— Task to carry out —
Among the records, how many lines contain "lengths"? Only the number is needed.

Stored records
========================
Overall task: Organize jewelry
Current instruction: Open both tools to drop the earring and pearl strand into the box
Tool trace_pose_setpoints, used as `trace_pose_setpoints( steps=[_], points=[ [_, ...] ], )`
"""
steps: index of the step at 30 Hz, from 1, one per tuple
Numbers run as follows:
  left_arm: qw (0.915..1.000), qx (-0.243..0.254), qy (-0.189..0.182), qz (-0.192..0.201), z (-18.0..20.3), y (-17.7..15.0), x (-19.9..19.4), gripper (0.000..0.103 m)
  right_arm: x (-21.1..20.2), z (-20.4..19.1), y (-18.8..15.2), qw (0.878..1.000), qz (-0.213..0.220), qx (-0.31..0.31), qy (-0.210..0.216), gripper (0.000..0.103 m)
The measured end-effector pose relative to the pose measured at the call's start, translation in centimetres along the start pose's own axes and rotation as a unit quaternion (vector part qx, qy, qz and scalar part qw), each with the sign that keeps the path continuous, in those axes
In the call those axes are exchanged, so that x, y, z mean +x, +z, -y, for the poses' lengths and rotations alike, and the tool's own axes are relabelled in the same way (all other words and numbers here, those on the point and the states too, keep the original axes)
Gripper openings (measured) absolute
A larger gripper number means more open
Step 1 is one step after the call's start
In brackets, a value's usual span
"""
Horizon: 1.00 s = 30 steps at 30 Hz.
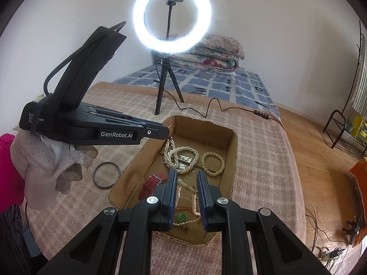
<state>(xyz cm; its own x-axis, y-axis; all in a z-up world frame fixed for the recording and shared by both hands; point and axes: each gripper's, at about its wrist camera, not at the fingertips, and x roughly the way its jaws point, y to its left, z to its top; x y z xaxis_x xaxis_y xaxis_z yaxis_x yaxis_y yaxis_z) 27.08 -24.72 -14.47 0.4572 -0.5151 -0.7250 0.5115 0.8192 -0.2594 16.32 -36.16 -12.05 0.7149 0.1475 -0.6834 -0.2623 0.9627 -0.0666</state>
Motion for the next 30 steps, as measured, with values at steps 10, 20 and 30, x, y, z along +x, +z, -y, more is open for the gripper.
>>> trace_pose_setpoints(
  steps=[10, 20, 30],
  points=[
    [0.9998, 0.016, 0.008, 0.005, 0.5, 0.0, 0.3, 0.006, 1.2, 0.3, -1.0, 1.000, -0.020, 0.015, 0.012, 0.023],
    [0.9991, 0.029, 0.018, 0.023, 1.2, 0.1, -1.1, 0.050, -0.1, -0.5, -1.4, 1.000, -0.005, 0.008, -0.013, 0.087],
    [0.9978, 0.036, 0.028, 0.049, 2.0, 0.3, -3.9, 0.057, -1.4, -1.1, -1.5, 0.999, 0.005, 0.010, -0.032, 0.095]
  ],
)
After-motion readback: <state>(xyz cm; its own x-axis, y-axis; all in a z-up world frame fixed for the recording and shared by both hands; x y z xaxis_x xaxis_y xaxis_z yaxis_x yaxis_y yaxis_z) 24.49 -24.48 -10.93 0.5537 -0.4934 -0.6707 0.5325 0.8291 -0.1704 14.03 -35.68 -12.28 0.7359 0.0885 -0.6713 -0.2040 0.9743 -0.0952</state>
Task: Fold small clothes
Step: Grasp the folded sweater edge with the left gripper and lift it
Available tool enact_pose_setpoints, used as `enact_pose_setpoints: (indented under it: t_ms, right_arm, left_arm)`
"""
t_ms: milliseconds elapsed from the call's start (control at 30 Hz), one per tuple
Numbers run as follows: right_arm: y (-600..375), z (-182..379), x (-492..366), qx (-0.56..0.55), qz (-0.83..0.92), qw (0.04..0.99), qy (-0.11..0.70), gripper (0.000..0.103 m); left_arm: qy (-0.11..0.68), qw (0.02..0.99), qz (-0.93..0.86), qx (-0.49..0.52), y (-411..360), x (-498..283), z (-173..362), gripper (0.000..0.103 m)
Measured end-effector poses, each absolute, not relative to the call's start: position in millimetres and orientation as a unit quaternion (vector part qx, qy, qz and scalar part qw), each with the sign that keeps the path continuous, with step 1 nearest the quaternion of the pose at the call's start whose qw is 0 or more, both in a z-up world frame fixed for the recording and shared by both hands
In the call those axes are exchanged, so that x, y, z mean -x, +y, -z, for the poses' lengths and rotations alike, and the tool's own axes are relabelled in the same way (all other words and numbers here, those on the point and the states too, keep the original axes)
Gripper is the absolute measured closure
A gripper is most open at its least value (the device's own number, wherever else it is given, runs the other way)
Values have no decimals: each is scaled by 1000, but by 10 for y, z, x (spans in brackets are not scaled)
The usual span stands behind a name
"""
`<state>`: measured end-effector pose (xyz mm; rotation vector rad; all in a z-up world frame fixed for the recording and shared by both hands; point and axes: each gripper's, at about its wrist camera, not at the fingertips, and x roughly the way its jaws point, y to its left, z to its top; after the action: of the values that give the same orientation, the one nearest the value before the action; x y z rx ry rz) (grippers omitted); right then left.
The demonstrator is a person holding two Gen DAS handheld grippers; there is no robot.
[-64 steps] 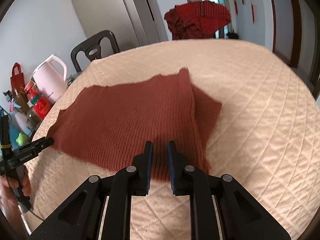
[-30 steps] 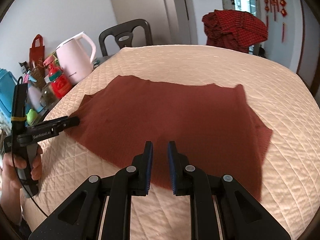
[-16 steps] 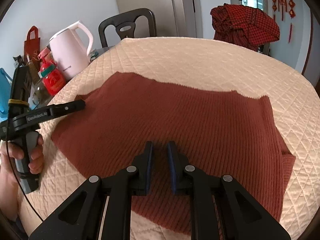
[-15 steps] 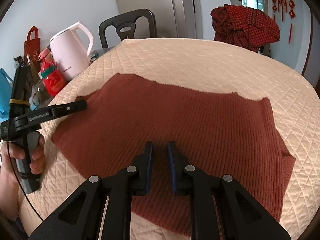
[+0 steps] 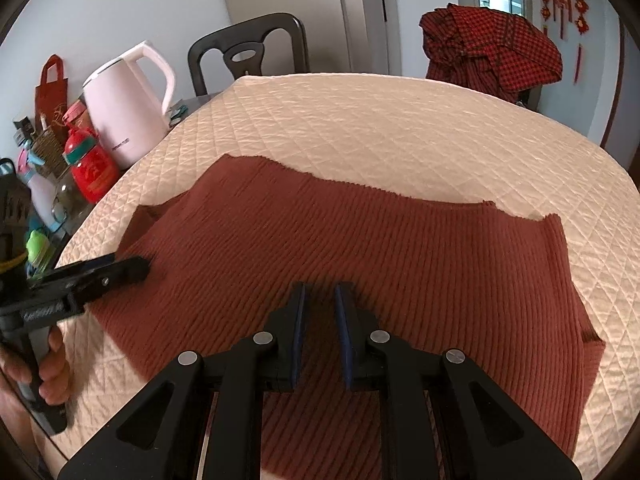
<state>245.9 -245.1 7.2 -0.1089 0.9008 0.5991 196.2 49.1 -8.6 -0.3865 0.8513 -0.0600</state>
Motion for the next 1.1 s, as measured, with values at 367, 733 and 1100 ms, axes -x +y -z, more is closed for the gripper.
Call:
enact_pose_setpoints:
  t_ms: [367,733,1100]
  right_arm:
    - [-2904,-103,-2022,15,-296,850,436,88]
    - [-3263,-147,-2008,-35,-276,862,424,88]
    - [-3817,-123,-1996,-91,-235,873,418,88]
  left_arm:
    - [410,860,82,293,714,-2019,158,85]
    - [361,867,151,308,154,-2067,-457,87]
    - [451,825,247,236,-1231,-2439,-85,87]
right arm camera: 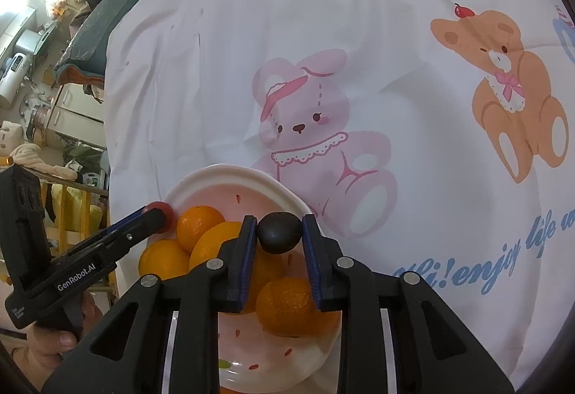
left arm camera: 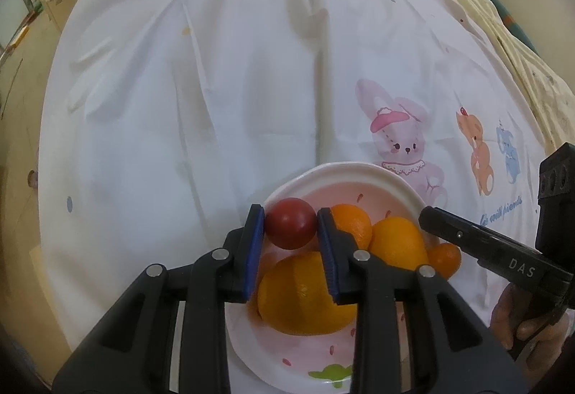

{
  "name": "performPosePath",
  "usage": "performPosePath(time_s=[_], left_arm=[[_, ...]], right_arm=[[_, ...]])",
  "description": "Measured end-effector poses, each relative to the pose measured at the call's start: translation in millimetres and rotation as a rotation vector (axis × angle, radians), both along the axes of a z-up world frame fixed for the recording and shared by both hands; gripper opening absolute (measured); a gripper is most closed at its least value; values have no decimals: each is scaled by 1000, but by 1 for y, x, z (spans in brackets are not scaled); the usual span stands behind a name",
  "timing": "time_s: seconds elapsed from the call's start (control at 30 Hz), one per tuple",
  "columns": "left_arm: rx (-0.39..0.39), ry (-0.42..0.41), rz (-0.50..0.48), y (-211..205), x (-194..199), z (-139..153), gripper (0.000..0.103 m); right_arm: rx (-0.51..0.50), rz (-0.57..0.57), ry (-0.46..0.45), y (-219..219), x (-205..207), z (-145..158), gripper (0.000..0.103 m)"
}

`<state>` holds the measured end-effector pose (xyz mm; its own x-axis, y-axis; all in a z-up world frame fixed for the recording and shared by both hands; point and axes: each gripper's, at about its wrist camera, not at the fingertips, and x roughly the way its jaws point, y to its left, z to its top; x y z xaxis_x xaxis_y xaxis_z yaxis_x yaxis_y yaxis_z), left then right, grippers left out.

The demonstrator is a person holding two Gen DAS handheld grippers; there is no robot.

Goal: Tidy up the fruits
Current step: 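Carry the tomato and black grape over the pink plate with both tools, then open both tools to drop the tomato and grape onto the plate, then withdraw both tools from the plate toward the remaining fruit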

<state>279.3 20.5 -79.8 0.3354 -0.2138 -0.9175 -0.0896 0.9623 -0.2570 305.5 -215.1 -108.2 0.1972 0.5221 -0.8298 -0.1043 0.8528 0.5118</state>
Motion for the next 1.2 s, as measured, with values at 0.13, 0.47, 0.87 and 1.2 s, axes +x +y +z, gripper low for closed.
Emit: performPosePath(time_s=[0.13, 0.47, 0.87, 1.2], left_arm=[[-14, 19, -8, -2, 0, -1, 35], [13, -48, 4, -4, -6, 17, 66], [117, -113, -16, -10, -19, 32, 66], [114, -212, 2, -1, -46, 70, 80]], right_arm=[[-5, 6, -3, 3, 1, 3, 30], [-23, 6, -77, -1, -2, 25, 62], [-31, -15, -117, -4, -19, 46, 64], [-23, -57, -151, -17, -45, 69, 64]])
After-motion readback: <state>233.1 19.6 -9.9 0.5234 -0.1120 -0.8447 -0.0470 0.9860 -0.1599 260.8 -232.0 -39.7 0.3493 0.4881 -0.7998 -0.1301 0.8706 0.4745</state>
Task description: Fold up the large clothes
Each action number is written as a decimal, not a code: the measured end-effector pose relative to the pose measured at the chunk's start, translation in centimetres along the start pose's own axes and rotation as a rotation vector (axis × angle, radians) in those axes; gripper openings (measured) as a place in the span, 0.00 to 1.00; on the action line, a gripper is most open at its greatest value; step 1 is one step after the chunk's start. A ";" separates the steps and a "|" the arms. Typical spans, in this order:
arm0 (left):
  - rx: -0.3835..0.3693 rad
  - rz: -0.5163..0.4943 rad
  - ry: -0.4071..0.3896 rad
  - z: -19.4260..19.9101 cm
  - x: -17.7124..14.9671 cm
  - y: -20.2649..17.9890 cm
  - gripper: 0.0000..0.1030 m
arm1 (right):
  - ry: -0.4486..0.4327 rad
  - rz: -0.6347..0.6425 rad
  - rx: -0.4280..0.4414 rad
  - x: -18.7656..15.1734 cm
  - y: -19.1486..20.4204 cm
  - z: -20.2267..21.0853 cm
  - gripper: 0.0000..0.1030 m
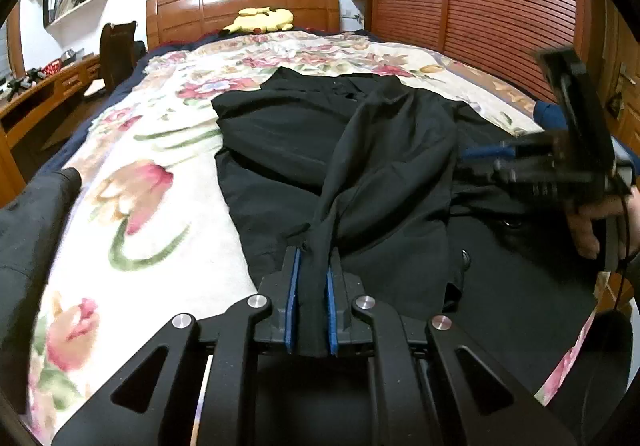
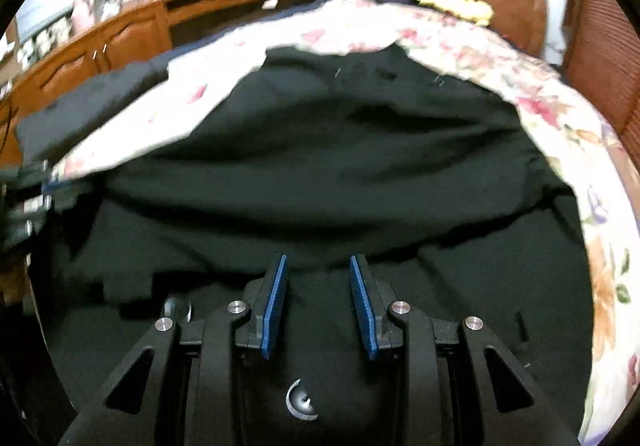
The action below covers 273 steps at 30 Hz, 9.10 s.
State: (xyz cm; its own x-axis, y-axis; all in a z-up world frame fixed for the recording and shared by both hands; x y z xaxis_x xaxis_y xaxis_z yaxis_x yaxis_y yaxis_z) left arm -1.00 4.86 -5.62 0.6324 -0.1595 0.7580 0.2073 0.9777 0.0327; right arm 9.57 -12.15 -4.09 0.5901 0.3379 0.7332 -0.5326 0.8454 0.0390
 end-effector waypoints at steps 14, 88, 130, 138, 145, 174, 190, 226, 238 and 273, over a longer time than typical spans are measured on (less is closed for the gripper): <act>0.062 0.045 -0.042 0.4 -0.1 2.5 0.79 | 0.118 -0.017 -0.016 0.0 0.9 -5.9 0.33; 0.017 0.128 0.014 4.5 -8.0 0.8 0.09 | 0.001 -0.273 -0.166 -18.6 -9.5 14.3 0.26; 0.150 0.034 -0.424 25.0 3.1 5.1 0.05 | -0.497 -0.029 -0.145 -12.6 1.8 35.6 0.08; 0.163 -0.002 -0.482 28.1 4.9 4.3 0.05 | -0.550 0.008 -0.168 -13.4 3.1 38.6 0.08; 0.181 -0.029 -0.506 29.1 5.2 4.1 0.05 | -0.566 0.028 -0.173 -13.7 2.3 38.6 0.08; 0.308 0.097 -0.086 -1.6 10.4 13.3 0.05 | -0.198 -0.107 -0.297 1.7 -9.2 8.9 0.08; 0.266 0.112 -0.082 -5.8 13.5 13.9 0.36 | -0.148 -0.128 -0.373 6.4 -10.4 0.8 0.16; 0.136 0.053 0.006 1.0 -2.9 8.3 0.77 | -0.049 -0.039 -0.148 -7.2 -0.6 6.3 0.59; 0.141 0.115 0.032 0.2 -4.4 8.6 0.77 | -0.083 -0.081 -0.133 -7.6 -2.1 6.5 0.59; 0.045 0.194 0.121 0.8 -6.4 7.8 0.37 | -0.004 -0.291 -0.137 -11.3 -5.2 8.2 0.39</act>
State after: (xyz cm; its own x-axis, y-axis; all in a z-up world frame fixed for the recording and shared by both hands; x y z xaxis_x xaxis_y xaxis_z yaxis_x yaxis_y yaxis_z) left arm -4.02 13.61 -9.76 0.7424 0.0197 0.6697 0.0414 0.9963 -0.0752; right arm 0.73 -23.75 -7.00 0.7033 0.0725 0.7072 -0.2553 0.9542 0.1562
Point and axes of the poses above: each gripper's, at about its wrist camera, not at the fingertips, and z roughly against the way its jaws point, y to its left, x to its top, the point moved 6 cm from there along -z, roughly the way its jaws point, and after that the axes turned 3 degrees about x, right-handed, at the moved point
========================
— Task output —
2